Shanahan is quick to clarify that just because Greater Nashua doesn’t have a Wild Oats or Whole Foods market doesn’t mean we have to make sacrifices to eat nutritionally.
“What we do have that those two stores don’t have is raw milk, which is legal in our state,” she said. “And raw milk from cows that are raised on grass is such an amazing super-food, and all products made from that – the butters, the creams, et cetera – are extremely powerful super-foods.
“And don’t forget yogurt, which is very popular. We have access to all this, and it’s affordable. And if you wanted to get that [fresh dairy] in New York City, you couldn’t, because it’s not legal to sell this stuff in grocery stores.
“The other thing that we have in the state is the only USDA-approved slaughter house, which happens to be in Goffstown. For all of the animal producers in the entire state, they have to bring their products there to sell it.”
Shanahan said she orders her food there a month or two at a time, and that meat there is available year-round.
“It’s quality, pasture-fed, not ‘torture meat,’ as we call it,” she said. “This is even better than a Whole Foods store because it’s better and cheaper.”
Other important chapters in Shanahan’s book cover the importance of the relationship between food and diseases, such as diabetes and cancer.
“Often, doctors are under-informed in this area because the science of eating is not something that we learn in school,” Shanahan said. “We attribute things to family history without acknowledging that our family’s eating habits have altered the genetics.
“Diseases such as diabetes, cancer, heart disease and even Alzheimer’s are unmasked when your diet is high in carbs and trans fats and low in nutrients. That’s the common element between almost all of these chronic diseases that I see and treat every day. That’s why I’m so focused on food.”
Shanahan said another reason some doctors don’t jump on the proverbial nutritional bandwagon is because “we don’t really learn what a healthy diet is. We have an upside-down version of a healthy diet, where we learn about things like whole grain, which is actually about 3 percent lower in sugar than refined white flour, rather than focusing on [reducing] the wheats and rices.
“The idea that (whole grains) be the foundation of the diet is very dangerous and unhealthy. That was my experience for the first 10 years of my life in the medical field.”

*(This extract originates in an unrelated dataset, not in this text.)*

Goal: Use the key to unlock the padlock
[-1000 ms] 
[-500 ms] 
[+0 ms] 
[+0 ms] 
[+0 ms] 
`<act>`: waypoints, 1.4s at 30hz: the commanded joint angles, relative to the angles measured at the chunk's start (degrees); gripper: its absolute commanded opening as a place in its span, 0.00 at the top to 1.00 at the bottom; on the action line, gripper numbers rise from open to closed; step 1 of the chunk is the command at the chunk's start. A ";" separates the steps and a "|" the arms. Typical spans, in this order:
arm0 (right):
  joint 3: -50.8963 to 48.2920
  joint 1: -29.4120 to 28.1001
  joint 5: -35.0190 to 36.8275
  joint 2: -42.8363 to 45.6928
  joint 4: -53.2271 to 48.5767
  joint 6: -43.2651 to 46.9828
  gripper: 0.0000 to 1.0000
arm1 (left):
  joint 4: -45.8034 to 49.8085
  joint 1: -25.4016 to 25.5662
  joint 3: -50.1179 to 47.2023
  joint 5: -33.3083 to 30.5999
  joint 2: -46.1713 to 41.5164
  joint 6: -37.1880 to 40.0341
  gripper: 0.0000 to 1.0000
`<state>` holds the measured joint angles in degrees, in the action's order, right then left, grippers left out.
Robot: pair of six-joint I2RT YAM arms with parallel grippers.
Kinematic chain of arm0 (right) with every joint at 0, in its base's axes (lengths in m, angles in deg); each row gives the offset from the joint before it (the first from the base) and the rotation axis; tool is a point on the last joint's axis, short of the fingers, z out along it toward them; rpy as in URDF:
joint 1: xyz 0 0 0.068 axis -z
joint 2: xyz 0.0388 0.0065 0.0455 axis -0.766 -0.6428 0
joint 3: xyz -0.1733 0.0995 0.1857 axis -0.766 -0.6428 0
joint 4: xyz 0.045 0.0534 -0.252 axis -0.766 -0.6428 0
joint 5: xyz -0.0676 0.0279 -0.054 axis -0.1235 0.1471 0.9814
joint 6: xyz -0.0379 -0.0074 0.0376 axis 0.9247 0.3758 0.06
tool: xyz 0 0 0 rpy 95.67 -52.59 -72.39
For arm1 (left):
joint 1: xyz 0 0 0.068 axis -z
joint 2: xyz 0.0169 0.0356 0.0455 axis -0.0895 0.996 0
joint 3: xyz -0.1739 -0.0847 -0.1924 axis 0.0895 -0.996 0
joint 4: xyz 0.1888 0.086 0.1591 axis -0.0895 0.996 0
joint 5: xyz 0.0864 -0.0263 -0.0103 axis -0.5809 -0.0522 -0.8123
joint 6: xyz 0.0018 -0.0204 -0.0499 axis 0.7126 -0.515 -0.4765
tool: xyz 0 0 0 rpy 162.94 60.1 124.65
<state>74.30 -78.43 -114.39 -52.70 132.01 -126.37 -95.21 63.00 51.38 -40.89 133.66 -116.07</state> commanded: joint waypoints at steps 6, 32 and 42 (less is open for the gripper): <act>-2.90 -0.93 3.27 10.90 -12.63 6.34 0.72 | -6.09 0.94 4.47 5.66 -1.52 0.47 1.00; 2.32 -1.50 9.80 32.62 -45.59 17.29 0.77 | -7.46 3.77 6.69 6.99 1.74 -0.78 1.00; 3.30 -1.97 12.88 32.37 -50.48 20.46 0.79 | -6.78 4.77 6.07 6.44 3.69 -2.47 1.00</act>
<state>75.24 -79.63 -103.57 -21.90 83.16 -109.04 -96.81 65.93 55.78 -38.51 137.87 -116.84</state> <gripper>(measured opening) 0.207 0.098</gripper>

As Shanahan learned the components of a healthy diet, she said, “That changed everything. You give people the right advice, they get better. It’s a no-brainer.”
Other areas of the comprehensive “Food Rules” cover “do-it-yourselfing” such as making your own mayo or salad dressing. But who has the time?
“Surprisingly, a minority of people will even do that,” Shanahan said. “Because when they’re instructed by somebody who clearly believes what they’re telling them, people step up.
“For example, I have a program called the T..R.I.M. Program – Treatment to Reverse Inflammatory Metabolism – which I started about a year ago, and I’ve had about a hundred people go through, and for those that I’ve seen who make the changes, they remain committed to it. I’ve been so impressed.”
Shanahan cited one participant, a single mother who, without a kitchen and facilitated with only a refrigerator, a microwave and a hot plate, has been able to “do the right things.”
“I’m amazed at how people can adapt,” Shanahan said.